La sexualidad aceptable es la que tiene lugar con la aceptación mutua de los que entran en el juego. El verdadero amor busca la posesión del otro, pero por la entrega libre, no por el uso de un poder que lo obliga.
¿Para qué sirve un amor que hace al otro dependiente, que lo violenta, que lo esclaviza?
En el paso al acto entonces está lo repudiable, cuando este tiene lugar bajo la forma de un poder desigual, cualquiera que sea su modalidad erótica.
Y es que en todas las relaciones humanas hay un juego de poderes: el más fuerte físicamente tiene poder sobre el más débil, el inteligente tiene poder sobre el más lerdo, el rico tiene poder sobre el pobre, el que tiene influencias tiene poder sobre el que no las tiene, por lo tanto, todas las relaciones humanas son necesariamente desiguales.
De ahí que el que hace uso ilegítimo de la parcela de poder que tiene, para someter al otro en cualquier sentido, comete un “abuso de poder”. En el orden sexual, es en el uso de un poder para obtener los favores del otro – sea este un poder violento o un poder “espiritual” – donde se encuentra lo repudiable, lo moralmente inaceptable.
Los sacerdotes tienen un poder espiritual sobre sus feligreses que en los casos denunciados ha sido utilizado para seducir al otro, lo que ya es de por sí suficientemente inmoral. Pero, además, en el caso de menores de edad, se duplica la falta pues hay una utilización del doble poder que les da su condición de pastores y la de adultos, para engatusar a los niños y transformarlos en objetos de satisfacción de sus deseos. Esa es entonces la razón del universal repudio hacia la pederastia y en particular hacia la que ha tenido lugar en la Iglesia.
¿Por qué ha ocurrido esto? Algunos han pretendido exculpar a la Iglesia afirmando que se trata de un problema que abarca toda la sociedad y que no sería privativo de esta institución.
Eso es falso, porque no puede desconocerse el hecho de que la Iglesia Católica ha predicado durante siglos doctrinas que buscan reprimir la sexualidad y apartar a los hombres de su corporalidad.
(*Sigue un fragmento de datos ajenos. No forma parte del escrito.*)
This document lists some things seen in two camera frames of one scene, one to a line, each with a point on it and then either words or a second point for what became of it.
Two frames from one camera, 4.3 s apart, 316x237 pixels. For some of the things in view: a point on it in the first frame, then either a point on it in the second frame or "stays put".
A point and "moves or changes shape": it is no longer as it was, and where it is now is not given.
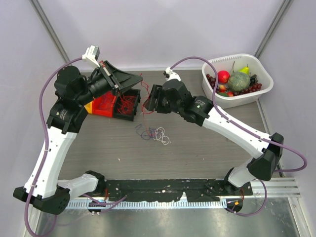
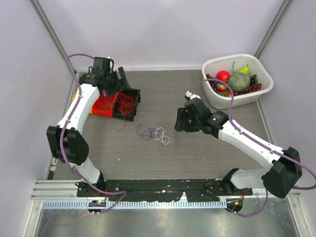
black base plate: (156, 190) stays put
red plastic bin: (103, 105) stays put
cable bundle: (158, 134) stays put
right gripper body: (162, 105) -> (186, 123)
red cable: (143, 112) moves or changes shape
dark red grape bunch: (212, 81) stays put
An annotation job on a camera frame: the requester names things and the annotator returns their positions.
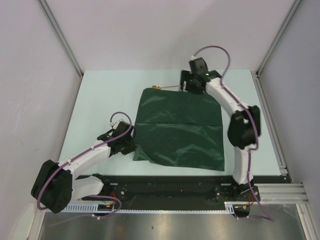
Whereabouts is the left white cable duct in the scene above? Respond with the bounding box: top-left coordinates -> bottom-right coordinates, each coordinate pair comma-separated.
61,203 -> 115,213

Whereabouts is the gold spoon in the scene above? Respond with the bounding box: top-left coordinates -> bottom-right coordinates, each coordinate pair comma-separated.
152,85 -> 180,90

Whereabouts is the aluminium frame post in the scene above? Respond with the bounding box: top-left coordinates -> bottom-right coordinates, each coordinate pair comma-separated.
255,0 -> 304,76
37,0 -> 84,79

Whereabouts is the left aluminium frame post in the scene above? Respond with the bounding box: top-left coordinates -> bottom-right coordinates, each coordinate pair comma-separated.
37,0 -> 84,79

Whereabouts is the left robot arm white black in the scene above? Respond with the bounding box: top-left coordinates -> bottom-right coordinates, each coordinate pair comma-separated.
30,120 -> 136,214

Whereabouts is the white cable duct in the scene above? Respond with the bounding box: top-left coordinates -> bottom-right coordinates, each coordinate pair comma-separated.
225,202 -> 253,215
61,203 -> 115,213

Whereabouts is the right aluminium frame post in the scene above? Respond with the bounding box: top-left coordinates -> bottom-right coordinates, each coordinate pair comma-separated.
255,0 -> 304,76

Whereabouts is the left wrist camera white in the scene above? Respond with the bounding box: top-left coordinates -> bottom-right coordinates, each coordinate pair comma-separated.
109,119 -> 123,130

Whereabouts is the right white cable duct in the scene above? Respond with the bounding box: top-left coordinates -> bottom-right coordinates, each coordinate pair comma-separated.
225,202 -> 253,215

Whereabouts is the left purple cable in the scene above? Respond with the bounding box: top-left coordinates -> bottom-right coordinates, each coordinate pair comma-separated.
36,111 -> 133,227

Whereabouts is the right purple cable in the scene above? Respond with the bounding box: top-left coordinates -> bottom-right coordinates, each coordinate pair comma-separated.
193,45 -> 275,222

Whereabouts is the right aluminium rail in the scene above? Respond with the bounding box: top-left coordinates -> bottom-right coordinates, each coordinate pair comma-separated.
251,71 -> 309,205

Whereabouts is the dark green cloth napkin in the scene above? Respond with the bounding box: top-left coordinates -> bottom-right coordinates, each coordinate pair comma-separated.
133,88 -> 225,171

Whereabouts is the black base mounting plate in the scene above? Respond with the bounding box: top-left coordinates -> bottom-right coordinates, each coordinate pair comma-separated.
74,174 -> 292,211

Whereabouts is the purple cable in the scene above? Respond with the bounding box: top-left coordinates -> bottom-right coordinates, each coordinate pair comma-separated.
36,111 -> 133,227
193,45 -> 275,222

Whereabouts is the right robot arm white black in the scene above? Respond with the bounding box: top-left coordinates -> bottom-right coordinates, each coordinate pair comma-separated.
180,56 -> 261,201
Este rechazo a la sensualidad expresado en llamados a la virginidad antes del matrimonio, a la abstinencia y a la castidad ha generado en muchos una suerte de neurosis que se expresa en conductas sexuales distorsionadas y depravadas.
La sensualidad reprimida busca formas desviadas de manifestarse y estos llamados a apartarse de ella no hacen otra cosa que darle una importancia extrema, llamando la atención en forma desproporcionada sobre un aspecto de nuestra vida frente al que corresponde tener una actitud más libre y serena.
En muchos casos, son los propios sacerdotes los que con estas prohibiciones y vigilancias fijan la atención de los jóvenes en la sexualidad, cuando ésta aún ni siquiera ha despertado en ellos. Pretendiendo impedir que caigan en el “pecado”, los empujan de cabeza en él.
Si en lugar de predicar este odio a la sensualidad se hablara con reconocimiento de la maravillosa posibilidad que ésta nos abre, de seguro que se lograrían formas más realizadas de vida íntima en las que la culpa y el demonio estarían excluidos.
Y hasta los curas – ¿por qué no? – participarían de esta fiesta.
Nuestra sociedad sería más sana y más feliz, porque reconciliada con el cuerpo podría recuperar la serenidad en materias sexuales. Y nos acercaríamos a los ángeles, cuya inocencia no nace de la represión, sino de la capacidad de volar libremente por todos los caminos de la vida.